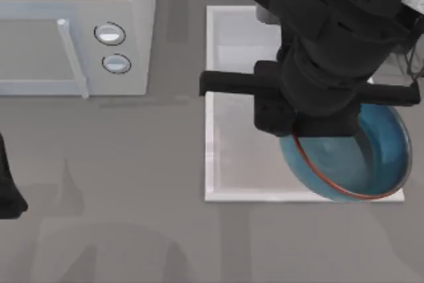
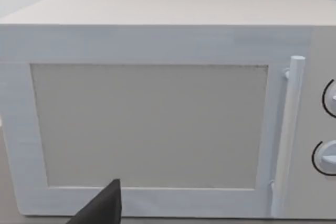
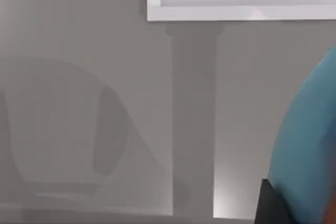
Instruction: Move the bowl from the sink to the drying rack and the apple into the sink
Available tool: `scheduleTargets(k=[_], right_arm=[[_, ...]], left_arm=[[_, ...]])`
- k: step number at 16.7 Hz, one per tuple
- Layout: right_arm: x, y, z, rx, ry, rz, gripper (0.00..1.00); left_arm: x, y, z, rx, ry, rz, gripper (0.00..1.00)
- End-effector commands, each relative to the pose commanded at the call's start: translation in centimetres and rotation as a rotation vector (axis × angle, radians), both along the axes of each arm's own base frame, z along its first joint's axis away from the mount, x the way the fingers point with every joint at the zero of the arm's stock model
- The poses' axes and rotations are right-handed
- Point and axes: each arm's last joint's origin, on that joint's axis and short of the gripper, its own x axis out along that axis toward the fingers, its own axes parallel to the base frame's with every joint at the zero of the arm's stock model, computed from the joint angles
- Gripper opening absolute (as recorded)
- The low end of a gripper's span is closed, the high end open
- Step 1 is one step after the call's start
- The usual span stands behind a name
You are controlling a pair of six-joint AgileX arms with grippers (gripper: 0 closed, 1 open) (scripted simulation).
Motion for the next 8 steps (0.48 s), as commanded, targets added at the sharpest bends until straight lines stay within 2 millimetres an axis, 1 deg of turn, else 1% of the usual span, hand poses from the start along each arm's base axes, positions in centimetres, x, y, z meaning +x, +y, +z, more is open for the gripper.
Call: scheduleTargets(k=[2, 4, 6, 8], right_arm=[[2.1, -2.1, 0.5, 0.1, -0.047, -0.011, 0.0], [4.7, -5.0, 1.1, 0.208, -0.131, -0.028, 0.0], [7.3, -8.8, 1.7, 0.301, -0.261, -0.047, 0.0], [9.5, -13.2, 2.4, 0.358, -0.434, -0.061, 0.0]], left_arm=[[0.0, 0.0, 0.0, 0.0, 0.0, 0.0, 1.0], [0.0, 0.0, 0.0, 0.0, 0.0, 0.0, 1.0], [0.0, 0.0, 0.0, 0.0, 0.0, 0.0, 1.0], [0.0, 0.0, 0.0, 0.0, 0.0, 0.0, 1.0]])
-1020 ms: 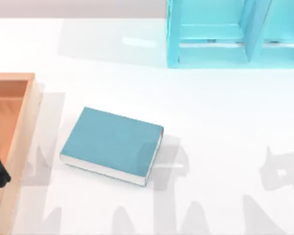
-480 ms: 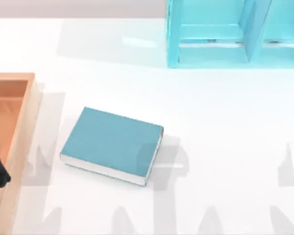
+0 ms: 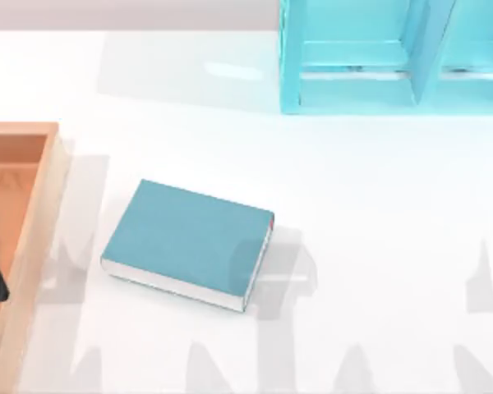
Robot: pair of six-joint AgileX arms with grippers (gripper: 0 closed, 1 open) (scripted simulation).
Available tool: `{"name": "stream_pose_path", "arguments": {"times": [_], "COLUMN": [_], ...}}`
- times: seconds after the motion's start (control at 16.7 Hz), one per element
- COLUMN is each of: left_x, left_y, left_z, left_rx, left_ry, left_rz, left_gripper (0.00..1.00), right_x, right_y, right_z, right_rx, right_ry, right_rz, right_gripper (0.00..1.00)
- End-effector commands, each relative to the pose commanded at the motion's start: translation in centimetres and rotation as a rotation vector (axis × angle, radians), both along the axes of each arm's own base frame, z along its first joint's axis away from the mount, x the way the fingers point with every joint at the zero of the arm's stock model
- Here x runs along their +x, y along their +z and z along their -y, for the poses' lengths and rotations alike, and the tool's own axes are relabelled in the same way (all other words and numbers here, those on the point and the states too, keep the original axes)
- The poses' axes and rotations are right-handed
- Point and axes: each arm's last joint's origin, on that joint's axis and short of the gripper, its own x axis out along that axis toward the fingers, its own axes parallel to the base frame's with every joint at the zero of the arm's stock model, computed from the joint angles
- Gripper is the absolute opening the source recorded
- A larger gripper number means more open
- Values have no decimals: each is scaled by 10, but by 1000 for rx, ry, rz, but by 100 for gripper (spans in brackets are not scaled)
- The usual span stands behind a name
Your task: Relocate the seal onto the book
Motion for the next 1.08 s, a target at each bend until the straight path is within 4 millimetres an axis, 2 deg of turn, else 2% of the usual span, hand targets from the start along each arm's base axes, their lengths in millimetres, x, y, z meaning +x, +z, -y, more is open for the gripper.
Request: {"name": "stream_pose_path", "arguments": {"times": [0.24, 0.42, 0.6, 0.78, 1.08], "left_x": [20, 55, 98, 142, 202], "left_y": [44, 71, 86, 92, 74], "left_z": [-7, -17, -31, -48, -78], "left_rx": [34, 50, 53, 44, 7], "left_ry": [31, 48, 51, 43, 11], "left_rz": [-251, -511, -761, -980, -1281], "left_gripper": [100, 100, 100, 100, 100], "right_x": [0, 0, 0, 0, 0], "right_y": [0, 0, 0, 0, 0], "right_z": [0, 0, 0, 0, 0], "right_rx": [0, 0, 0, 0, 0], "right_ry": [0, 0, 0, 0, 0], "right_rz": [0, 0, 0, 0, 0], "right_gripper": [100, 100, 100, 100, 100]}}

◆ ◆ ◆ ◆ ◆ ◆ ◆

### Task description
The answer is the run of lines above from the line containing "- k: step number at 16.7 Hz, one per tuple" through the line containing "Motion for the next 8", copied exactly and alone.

### Task output
- k: step number at 16.7 Hz, one per tuple
- Layout: right_arm: x, y, z, rx, ry, rz, gripper (0.00..1.00); left_arm: x, y, z, rx, ry, rz, gripper (0.00..1.00)
- End-effector commands, each relative to the pose commanded at the call's start: translation in centimetres and rotation as a rotation vector (axis × angle, radians), both along the axes of each arm's own base frame, z along its first joint's axis away from the mount, x the way the fingers point with every joint at the zero of the arm's stock model
- The poses' axes and rotations are right-handed
- Point and axes: each arm's last joint's origin, on that joint's axis and short of the gripper, its own x axis out along that axis toward the fingers, its own axes parallel to the base frame's with every joint at the zero of the arm's stock model, computed from the joint angles
- Gripper opening absolute (as recorded)
- The low end of a gripper's span is closed, the high end open
- Step 1 is one step after the call's start
- The usual span stands behind a name
You are controlling a pair of six-joint AgileX arms with grippers (gripper: 0 closed, 1 open) (scripted simulation).
Motion for the next 8 steps (0.48 s), as commanded, targets added at the sharpest bends until straight lines stay within 2 millimetres an axis, 1 deg of turn, else 1% of the usual span, hand poses from the start along each arm's base axes, positions in centimetres, x, y, z meaning +x, +y, +z, more is open for the gripper.

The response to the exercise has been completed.